In carrying out those functions, SIAC may well have to consider relevant evidence. It has to bear in mind that some decisions may involve considerations which are not justiciable, and that due weight has to be given to the findings, evaluations and policies of the Secretary of State……”
13. Chapter 55 of the Secretary of State’s Nationality Instructions is titled: ‘Deprivation and Nullity of British citizenship’ (‘the Policy’). It provides guidance to decision makers on deprivation on grounds of fraud, false representation or concealment of material fact.

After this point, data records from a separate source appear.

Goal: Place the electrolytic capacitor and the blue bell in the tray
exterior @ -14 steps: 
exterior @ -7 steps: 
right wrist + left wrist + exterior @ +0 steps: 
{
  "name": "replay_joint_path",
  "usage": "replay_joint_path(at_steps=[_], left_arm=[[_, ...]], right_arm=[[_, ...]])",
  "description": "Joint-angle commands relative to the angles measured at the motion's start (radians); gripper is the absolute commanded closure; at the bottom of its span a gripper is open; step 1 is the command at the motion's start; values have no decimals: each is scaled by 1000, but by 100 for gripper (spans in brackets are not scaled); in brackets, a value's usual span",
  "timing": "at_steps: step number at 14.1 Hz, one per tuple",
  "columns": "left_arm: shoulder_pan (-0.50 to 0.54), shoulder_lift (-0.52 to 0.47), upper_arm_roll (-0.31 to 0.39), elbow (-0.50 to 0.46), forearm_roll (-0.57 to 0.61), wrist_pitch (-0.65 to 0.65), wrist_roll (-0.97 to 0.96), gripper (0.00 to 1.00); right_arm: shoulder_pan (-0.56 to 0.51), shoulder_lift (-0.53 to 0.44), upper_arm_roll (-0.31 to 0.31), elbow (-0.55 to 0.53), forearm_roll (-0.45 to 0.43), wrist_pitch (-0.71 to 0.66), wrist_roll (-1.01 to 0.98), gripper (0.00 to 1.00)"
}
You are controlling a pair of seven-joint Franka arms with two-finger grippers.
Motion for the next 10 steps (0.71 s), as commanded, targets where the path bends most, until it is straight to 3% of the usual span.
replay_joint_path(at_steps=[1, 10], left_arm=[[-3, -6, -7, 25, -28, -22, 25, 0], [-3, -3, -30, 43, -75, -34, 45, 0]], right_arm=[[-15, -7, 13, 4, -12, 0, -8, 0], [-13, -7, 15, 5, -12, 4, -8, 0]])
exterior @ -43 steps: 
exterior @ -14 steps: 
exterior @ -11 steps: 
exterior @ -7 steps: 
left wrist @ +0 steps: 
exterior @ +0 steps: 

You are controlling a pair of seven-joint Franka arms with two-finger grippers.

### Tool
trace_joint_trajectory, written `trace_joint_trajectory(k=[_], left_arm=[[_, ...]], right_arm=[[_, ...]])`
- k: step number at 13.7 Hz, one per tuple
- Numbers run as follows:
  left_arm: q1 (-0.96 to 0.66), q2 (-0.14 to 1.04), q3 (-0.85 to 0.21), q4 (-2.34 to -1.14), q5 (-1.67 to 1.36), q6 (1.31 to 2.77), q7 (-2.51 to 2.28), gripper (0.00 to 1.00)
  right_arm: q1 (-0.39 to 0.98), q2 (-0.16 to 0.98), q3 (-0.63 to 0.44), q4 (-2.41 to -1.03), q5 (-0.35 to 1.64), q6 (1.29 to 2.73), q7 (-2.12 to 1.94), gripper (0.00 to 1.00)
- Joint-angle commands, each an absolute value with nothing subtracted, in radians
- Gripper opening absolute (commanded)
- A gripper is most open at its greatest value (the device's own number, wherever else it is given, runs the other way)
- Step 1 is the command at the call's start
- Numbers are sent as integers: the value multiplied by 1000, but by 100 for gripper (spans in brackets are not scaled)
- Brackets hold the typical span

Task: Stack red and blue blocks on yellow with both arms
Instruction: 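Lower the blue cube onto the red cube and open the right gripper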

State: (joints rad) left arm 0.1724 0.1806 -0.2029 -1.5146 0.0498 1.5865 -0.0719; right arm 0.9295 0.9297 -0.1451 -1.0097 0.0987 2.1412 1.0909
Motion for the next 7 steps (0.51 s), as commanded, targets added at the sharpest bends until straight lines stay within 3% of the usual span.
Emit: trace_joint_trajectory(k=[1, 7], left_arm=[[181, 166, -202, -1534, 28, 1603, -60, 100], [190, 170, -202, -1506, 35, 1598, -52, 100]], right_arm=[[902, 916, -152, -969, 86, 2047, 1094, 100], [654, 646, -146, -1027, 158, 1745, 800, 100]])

Relevant extracts provide as follows:
“55.7 Material to the Acquisition of Citizenship
55.7.1 If the relevant facts, had they been known at the time the application for citizenship was considered, would have affected the decision to grant citizenship via naturalisation or registration the caseworker should consider deprivation.
55.7.2 This will include but is not limited to:

False details given in relation to an immigration or asylum application, which led to that status being given to a person who would not otherwise have qualified, and so would have affected a person’s ability to meet the residence and/or good character requirements for naturalisation or registration.
55.7.3 If the fraud, false representation or concealment of material fact did not have a direct bearing on the grant of citizenship, it will not be appropriate to pursue deprivation action.

55.7.5 In general the Secretary of State will not deprive of British citizenship in the following circumstances:
Where fraud postdates the application for British citizenship it will not be appropriate to pursue deprivation action.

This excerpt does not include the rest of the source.